Le Parlement turc a approuvé dimanche une réforme du système judiciaire. Celle-ci consacre l’abolition des tribunaux spéciaux chargés de juger les conspirateurs contre le régime au pouvoir.

C’est un pas de géant vers plus de démocratie. Ce texte avait été déposé par le parti Justice et Développement (AKP) du Premier Ministre turc Recep Tayyip Erdogan. Celui-ci n’a jamais été fan de ces tribunaux spéciaux. Dans une de ses déclarations, il a même fustigé un « Etat dans un Etat », critiquant les pouvoirs élargis dont disposaient ces instances judicaires. Cette abolition, acquise dans la nuit du dimanche, est la première étape vers la transformation de ces tribunaux. Selon certaines indiscrétions, ils auront des compétences régionales et se chargeront de juger « les délits terroristes ».

Depuis leur institution en 2005, les tribunaux spéciaux sont rapidement devenus tristement célèbres. Ainsi, en 2007, ces instances n’ont pas hésité à sceller l’incarcération de plusieurs centaines de personnes. C’était en raison de « complots » contre le régime islamo-conservateur au pouvoir.
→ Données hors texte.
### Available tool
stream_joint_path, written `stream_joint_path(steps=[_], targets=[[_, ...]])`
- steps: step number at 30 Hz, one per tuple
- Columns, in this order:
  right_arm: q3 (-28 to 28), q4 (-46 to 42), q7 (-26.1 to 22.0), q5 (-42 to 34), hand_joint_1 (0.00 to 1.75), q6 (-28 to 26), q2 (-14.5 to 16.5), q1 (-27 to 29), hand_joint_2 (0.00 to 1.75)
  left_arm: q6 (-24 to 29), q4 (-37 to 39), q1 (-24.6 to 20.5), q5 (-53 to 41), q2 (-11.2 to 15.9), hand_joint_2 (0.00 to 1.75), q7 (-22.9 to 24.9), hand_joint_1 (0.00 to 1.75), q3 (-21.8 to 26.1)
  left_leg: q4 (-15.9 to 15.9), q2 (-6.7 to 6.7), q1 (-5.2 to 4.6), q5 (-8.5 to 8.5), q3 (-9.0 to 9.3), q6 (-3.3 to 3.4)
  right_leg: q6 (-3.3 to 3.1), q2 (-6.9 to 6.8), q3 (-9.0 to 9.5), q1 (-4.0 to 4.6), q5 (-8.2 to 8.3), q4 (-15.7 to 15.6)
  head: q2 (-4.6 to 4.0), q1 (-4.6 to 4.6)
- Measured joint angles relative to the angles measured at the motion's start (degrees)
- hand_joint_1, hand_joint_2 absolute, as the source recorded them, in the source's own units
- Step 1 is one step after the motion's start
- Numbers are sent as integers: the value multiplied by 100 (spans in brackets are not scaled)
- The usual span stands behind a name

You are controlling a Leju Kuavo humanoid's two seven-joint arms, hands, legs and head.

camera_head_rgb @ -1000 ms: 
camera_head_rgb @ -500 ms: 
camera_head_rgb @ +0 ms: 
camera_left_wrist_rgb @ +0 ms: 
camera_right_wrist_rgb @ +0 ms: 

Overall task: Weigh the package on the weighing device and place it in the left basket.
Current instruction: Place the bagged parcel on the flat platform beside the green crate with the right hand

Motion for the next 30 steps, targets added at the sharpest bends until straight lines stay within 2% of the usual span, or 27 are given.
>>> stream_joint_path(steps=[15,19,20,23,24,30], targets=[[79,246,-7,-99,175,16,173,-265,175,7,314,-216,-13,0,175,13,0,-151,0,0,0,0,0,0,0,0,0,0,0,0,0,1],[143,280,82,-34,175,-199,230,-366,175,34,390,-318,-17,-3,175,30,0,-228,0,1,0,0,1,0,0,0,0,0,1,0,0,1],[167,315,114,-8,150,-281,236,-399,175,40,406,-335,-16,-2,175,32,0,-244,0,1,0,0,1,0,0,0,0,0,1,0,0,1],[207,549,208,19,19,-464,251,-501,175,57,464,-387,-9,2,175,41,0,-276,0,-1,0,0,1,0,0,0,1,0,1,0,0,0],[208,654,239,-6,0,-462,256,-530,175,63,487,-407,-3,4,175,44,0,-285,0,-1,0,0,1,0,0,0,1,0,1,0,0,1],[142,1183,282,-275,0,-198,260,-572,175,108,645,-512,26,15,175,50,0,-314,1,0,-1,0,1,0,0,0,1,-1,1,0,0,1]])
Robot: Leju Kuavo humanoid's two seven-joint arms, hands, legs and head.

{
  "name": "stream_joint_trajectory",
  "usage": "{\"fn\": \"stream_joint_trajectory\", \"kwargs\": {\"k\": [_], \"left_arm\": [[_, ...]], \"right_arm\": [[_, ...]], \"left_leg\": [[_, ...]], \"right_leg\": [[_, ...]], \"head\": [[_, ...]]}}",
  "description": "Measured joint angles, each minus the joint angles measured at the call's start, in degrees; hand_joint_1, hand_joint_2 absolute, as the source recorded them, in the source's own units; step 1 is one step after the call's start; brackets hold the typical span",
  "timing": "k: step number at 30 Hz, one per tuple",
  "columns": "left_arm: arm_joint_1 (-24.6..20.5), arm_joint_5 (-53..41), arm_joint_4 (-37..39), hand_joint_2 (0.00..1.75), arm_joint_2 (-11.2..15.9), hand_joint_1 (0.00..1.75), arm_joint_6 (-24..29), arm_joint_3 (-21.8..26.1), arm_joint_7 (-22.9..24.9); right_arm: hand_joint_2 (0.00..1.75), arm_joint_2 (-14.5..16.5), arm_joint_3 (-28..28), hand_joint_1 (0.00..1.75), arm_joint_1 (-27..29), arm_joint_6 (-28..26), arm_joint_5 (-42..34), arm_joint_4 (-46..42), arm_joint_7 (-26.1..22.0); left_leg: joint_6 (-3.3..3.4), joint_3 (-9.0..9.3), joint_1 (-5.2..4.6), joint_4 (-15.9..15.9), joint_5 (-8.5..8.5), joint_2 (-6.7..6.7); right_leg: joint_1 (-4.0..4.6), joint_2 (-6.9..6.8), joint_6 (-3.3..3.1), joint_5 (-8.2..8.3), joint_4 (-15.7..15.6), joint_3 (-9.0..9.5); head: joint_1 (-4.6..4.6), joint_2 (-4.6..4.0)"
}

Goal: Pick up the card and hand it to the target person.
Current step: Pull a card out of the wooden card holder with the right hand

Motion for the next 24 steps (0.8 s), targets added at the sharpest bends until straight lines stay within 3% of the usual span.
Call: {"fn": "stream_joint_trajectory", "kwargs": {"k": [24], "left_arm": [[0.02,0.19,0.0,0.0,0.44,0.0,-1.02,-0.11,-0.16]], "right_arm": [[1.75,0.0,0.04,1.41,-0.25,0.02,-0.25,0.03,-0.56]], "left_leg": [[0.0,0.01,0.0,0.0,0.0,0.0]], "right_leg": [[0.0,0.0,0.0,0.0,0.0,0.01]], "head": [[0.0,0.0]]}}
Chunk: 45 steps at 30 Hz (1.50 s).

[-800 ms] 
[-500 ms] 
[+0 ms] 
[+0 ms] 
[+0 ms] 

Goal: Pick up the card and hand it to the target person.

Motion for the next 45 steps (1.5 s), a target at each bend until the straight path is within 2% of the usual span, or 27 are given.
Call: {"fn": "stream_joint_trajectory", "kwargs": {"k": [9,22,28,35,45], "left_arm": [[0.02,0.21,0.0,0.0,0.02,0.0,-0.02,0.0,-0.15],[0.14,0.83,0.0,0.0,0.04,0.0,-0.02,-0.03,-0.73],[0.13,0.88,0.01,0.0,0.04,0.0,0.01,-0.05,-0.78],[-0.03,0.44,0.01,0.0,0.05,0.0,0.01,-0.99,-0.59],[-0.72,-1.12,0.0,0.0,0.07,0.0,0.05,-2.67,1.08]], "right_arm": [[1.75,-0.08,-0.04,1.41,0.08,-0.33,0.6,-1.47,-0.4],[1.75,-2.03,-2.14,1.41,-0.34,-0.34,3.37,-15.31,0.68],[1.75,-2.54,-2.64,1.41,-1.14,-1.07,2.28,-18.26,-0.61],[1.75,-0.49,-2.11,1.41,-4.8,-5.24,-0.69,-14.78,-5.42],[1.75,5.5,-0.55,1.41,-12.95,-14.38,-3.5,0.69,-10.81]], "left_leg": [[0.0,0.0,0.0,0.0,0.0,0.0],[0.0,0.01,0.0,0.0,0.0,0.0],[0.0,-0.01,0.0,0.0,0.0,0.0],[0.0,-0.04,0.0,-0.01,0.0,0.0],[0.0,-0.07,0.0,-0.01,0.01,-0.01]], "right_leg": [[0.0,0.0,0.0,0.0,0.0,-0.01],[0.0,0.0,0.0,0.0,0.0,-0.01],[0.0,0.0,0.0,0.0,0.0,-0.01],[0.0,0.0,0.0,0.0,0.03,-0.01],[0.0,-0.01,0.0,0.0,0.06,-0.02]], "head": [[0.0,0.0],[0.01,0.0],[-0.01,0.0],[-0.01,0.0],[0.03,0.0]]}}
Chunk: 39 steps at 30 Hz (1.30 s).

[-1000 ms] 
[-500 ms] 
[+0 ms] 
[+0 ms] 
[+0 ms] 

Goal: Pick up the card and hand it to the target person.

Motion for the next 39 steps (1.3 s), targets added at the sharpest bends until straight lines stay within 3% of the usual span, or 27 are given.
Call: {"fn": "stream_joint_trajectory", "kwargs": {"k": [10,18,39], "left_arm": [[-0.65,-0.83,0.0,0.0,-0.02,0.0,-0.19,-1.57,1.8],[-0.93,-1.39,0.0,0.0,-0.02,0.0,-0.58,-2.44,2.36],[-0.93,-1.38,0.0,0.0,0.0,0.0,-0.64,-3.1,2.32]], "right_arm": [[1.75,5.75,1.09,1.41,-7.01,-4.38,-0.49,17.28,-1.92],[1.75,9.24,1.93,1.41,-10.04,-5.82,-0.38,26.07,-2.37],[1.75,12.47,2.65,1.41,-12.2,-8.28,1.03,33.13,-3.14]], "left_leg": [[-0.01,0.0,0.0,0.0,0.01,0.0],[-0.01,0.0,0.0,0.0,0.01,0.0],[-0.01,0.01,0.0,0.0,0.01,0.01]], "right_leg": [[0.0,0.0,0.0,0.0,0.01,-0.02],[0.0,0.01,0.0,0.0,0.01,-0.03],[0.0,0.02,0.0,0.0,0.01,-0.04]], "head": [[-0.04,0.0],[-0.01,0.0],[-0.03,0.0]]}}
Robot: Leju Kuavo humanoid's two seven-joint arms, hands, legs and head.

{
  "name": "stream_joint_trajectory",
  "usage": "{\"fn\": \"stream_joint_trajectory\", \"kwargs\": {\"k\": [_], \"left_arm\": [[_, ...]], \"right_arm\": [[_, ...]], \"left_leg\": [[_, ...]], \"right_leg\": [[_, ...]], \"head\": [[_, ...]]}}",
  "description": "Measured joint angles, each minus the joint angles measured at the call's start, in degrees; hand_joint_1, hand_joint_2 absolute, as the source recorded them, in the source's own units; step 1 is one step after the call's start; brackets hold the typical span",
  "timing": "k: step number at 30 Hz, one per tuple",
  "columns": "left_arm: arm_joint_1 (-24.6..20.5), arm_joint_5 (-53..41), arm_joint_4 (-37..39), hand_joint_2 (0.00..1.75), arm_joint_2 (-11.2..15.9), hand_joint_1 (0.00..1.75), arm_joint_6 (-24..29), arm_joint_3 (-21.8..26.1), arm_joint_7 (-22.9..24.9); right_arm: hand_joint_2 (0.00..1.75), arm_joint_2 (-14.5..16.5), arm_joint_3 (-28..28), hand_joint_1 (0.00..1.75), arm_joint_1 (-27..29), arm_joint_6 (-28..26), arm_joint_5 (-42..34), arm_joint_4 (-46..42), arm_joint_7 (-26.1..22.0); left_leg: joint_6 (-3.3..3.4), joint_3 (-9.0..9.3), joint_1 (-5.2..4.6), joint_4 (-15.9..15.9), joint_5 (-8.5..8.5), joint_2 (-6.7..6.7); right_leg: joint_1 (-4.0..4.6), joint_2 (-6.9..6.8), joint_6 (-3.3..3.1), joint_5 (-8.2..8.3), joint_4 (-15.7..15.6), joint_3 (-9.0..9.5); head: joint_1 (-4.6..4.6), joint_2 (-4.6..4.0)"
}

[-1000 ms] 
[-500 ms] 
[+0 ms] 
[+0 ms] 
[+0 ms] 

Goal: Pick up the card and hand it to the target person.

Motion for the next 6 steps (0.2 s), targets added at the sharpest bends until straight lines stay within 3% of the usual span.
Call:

La majeure partie des prisonniers était alors constituée d’officiers, en activité comme à la retraite. Ainsi, l’enquête Ergenekon, qui traitait d’une affaire antigouvernementale présumée, a entraîné l’arrestation de 300 personnes entre en juin 2007 et novembre 2009. Dans ce lot, 194 personnes ont été déclarées coupables de divers chefs d’accusation. Tout cela n’a fait qu’attiser un rejet de ces tribunaux spéciaux, sentiment qui a s’est exprimé aussi bien en Turquie qu’à l’international. Avec cette réforme judicaire, plusieurs personnes pourront être relâchées. Néanmoins, les procès vont se poursuivre.